What to produce
Copy every record that appears below, exactly as it stands.

Collection entries:

------

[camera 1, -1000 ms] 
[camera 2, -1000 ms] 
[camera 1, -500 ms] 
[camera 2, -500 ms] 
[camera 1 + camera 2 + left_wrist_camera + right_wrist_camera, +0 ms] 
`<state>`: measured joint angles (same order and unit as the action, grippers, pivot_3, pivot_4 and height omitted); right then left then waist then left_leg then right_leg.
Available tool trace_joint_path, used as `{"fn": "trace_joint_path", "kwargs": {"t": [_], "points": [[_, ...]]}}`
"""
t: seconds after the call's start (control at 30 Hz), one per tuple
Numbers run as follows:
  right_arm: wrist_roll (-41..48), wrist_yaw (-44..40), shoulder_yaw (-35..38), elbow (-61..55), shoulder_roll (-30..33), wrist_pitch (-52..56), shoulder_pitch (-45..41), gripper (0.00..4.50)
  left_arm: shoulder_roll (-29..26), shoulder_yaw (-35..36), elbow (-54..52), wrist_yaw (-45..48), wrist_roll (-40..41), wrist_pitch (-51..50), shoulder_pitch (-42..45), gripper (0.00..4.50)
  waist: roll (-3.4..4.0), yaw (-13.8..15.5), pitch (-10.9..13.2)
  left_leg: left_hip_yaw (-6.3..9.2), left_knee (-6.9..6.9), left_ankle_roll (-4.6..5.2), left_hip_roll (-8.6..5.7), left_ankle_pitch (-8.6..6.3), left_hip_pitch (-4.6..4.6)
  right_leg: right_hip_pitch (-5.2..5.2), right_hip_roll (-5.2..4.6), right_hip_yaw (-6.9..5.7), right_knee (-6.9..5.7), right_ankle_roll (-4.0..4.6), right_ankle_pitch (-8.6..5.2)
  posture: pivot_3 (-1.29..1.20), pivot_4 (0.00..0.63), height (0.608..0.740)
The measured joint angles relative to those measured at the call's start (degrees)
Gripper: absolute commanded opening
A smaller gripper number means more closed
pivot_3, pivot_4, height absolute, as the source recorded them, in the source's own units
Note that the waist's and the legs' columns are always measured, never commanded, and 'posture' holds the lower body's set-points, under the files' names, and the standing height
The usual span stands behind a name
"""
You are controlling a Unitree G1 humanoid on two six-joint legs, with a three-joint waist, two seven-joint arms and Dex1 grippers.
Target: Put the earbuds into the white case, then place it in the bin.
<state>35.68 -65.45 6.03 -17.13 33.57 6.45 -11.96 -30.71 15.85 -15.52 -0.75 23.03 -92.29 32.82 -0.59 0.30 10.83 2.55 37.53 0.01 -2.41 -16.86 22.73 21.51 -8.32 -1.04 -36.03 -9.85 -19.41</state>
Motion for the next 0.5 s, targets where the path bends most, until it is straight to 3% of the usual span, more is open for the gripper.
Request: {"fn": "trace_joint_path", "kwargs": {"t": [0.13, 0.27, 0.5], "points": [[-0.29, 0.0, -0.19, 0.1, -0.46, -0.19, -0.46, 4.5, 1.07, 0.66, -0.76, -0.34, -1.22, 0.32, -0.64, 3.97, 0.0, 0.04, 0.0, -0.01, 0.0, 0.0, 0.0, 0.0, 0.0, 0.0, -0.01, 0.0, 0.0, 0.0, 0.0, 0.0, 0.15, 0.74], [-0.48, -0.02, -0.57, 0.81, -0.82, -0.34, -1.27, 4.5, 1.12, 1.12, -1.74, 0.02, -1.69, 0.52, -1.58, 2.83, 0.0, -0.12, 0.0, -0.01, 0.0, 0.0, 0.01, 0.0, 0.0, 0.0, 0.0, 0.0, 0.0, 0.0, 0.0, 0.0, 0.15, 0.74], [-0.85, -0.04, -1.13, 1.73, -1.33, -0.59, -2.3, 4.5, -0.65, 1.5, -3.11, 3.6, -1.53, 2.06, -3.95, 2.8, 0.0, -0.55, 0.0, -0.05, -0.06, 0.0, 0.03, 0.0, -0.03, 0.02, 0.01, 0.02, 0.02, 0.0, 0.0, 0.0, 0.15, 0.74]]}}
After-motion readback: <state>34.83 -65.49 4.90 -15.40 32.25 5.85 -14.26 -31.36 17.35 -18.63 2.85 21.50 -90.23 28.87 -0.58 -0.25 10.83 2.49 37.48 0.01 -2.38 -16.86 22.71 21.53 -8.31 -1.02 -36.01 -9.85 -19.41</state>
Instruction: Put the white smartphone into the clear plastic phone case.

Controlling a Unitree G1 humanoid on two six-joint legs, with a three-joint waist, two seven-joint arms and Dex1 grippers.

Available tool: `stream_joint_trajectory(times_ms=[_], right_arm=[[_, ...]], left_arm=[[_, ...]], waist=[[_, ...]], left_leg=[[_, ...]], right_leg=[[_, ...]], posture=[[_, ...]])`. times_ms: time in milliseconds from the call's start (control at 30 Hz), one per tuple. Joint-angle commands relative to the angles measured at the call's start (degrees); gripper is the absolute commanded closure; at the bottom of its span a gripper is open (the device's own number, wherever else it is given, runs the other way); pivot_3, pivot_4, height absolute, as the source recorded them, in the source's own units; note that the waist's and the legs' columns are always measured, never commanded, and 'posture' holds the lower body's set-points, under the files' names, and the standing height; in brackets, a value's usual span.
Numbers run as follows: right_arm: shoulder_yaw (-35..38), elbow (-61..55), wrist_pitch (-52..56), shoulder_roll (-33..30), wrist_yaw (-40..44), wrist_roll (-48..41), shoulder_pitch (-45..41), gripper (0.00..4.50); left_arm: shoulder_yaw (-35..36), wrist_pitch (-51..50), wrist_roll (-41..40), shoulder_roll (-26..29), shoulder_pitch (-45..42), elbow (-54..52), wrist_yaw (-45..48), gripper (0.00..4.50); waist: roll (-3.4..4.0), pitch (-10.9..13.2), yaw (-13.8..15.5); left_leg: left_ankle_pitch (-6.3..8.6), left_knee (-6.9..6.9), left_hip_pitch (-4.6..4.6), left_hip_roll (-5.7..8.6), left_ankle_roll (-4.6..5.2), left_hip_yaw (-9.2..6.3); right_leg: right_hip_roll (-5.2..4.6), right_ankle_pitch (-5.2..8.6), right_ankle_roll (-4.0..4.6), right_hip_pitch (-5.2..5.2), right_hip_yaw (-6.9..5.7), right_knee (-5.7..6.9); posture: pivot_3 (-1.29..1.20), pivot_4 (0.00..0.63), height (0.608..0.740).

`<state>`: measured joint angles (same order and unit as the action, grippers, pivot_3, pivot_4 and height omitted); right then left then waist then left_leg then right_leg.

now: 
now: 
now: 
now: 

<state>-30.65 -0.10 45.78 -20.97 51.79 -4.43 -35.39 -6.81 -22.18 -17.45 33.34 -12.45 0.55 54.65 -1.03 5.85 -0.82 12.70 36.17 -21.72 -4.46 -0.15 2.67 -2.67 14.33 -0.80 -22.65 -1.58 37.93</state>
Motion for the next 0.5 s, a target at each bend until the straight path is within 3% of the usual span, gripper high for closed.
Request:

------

Exercise solution
[camera 1, -1000 ms] 
[camera 2, -1000 ms] 
[camera 1, -500 ms] 
[camera 2, -500 ms] 
[camera 1 + camera 2 + left_wrist_camera + right_wrist_camera, +0 ms] 
`<state>`: measured joint angles (same order and unit as the action, grippers, pivot_3, pivot_4 and height omitted); right then left then waist then left_leg then right_leg.
Available tool trace_joint_path, used as `{"fn": "trace_joint_path", "kwargs": {"t": [_], "points": [[_, ...]]}}`
"""
t: seconds after the call's start (control at 30 Hz), one per tuple
Numbers run as follows:
  right_arm: wrist_roll (-41..48), wrist_yaw (-44..40), shoulder_yaw (-35..38), elbow (-61..55), shoulder_roll (-30..33), wrist_pitch (-52..56), shoulder_pitch (-45..41), gripper (0.00..4.50)
  left_arm: shoulder_roll (-29..26), shoulder_yaw (-35..36), elbow (-54..52), wrist_yaw (-45..48), wrist_roll (-40..41), wrist_pitch (-51..50), shoulder_pitch (-42..45), gripper (0.00..4.50)
  waist: roll (-3.4..4.0), yaw (-13.8..15.5), pitch (-10.9..13.2)
  left_leg: left_hip_yaw (-6.3..9.2), left_knee (-6.9..6.9), left_ankle_roll (-4.6..5.2), left_hip_roll (-8.6..5.7), left_ankle_pitch (-8.6..6.3), left_hip_pitch (-4.6..4.6)
  right_leg: right_hip_pitch (-5.2..5.2), right_hip_roll (-5.2..4.6), right_hip_yaw (-6.9..5.7), right_knee (-6.9..5.7), right_ankle_roll (-4.0..4.6), right_ankle_pitch (-8.6..5.2)
  posture: pivot_3 (-1.29..1.20), pivot_4 (0.00..0.63), height (0.608..0.740)
The measured joint angles relative to those measured at the call's start (degrees)
Gripper: absolute commanded opening
A smaller gripper number means more closed
pivot_3, pivot_4, height absolute, as the source recorded them, in the source's own units
Note that the waist's and the legs' columns are always measured, never commanded, and 'posture' holds the lower body's set-points, under the files' names, and the standing height
The usual span stands behind a name
"""
You are controlling a Unitree G1 humanoid on two six-joint legs, with a three-joint waist, two seven-joint arms and Dex1 grippers.
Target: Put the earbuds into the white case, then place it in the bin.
<state>35.68 -65.45 6.03 -17.13 33.57 6.45 -11.96 -30.71 15.85 -15.52 -0.75 23.03 -92.29 32.82 -0.59 0.30 10.83 2.55 37.53 0.01 -2.41 -16.86 22.73 21.51 -8.32 -1.04 -36.03 -9.85 -19.41</state>
Motion for the next 0.5 s, targets where the path bends most, until it is straight to 3% of the usual span, more is open for the gripper.
Request: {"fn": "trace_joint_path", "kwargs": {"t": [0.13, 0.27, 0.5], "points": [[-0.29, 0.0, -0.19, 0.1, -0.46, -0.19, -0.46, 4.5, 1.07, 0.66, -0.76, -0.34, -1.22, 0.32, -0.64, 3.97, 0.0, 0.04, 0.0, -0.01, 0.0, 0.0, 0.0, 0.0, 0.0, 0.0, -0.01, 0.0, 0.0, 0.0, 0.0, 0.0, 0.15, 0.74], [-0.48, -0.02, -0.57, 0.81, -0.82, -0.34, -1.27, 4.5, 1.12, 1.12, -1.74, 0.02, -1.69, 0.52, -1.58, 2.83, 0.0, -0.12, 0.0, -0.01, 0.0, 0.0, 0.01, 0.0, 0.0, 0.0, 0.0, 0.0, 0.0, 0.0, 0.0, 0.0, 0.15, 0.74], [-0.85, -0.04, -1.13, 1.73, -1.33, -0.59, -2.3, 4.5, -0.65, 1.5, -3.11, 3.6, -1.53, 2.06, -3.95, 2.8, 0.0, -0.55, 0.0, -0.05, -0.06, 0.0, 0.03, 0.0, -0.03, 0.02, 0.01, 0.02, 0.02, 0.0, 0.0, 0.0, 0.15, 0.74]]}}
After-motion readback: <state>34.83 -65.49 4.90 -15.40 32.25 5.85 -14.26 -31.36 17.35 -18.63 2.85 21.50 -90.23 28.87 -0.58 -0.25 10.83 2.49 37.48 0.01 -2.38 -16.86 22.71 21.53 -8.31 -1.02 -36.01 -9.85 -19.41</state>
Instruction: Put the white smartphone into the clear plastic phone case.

Controlling a Unitree G1 humanoid on two six-joint legs, with a three-joint waist, two seven-joint arms and Dex1 grippers.

Available tool: `stream_joint_trajectory(times_ms=[_], right_arm=[[_, ...]], left_arm=[[_, ...]], waist=[[_, ...]], left_leg=[[_, ...]], right_leg=[[_, ...]], posture=[[_, ...]])`. times_ms: time in milliseconds from the call's start (control at 30 Hz), one per tuple. Joint-angle commands relative to the angles measured at the call's start (degrees); gripper is the absolute commanded closure; at the bottom of its span a gripper is open (the device's own number, wherever else it is given, runs the other way); pivot_3, pivot_4, height absolute, as the source recorded them, in the source's own units; note that the waist's and the legs' columns are always measured, never commanded, and 'posture' holds the lower body's set-points, under the files' names, and the standing height; in brackets, a value's usual span.
Numbers run as follows: right_arm: shoulder_yaw (-35..38), elbow (-61..55), wrist_pitch (-52..56), shoulder_roll (-33..30), wrist_yaw (-40..44), wrist_roll (-48..41), shoulder_pitch (-45..41), gripper (0.00..4.50); left_arm: shoulder_yaw (-35..36), wrist_pitch (-51..50), wrist_roll (-41..40), shoulder_roll (-26..29), shoulder_pitch (-45..42), elbow (-54..52), wrist_yaw (-45..48), gripper (0.00..4.50); waist: roll (-3.4..4.0), pitch (-10.9..13.2), yaw (-13.8..15.5); left_leg: left_ankle_pitch (-6.3..8.6), left_knee (-6.9..6.9), left_hip_pitch (-4.6..4.6), left_hip_roll (-5.7..8.6), left_ankle_roll (-4.6..5.2), left_hip_yaw (-9.2..6.3); right_leg: right_hip_roll (-5.2..4.6), right_ankle_pitch (-5.2..8.6), right_ankle_roll (-4.0..4.6), right_hip_pitch (-5.2..5.2), right_hip_yaw (-6.9..5.7), right_knee (-5.7..6.9); posture: pivot_3 (-1.29..1.20), pivot_4 (0.00..0.63), height (0.608..0.740).

`<state>`: measured joint angles (same order and unit as the action, grippers, pivot_3, pivot_4 and height omitted); right then left then waist then left_leg then right_leg.

now: 
now: 
now: 
now: 

<state>-30.65 -0.10 45.78 -20.97 51.79 -4.43 -35.39 -6.81 -22.18 -17.45 33.34 -12.45 0.55 54.65 -1.03 5.85 -0.82 12.70 36.17 -21.72 -4.46 -0.15 2.67 -2.67 14.33 -0.80 -22.65 -1.58 37.93</state>
Motion for the next 0.5 s, a target at each bend until the straight path is within 3% of the usual span, gripper high for closed.
Request:

Nothing else is part of this output.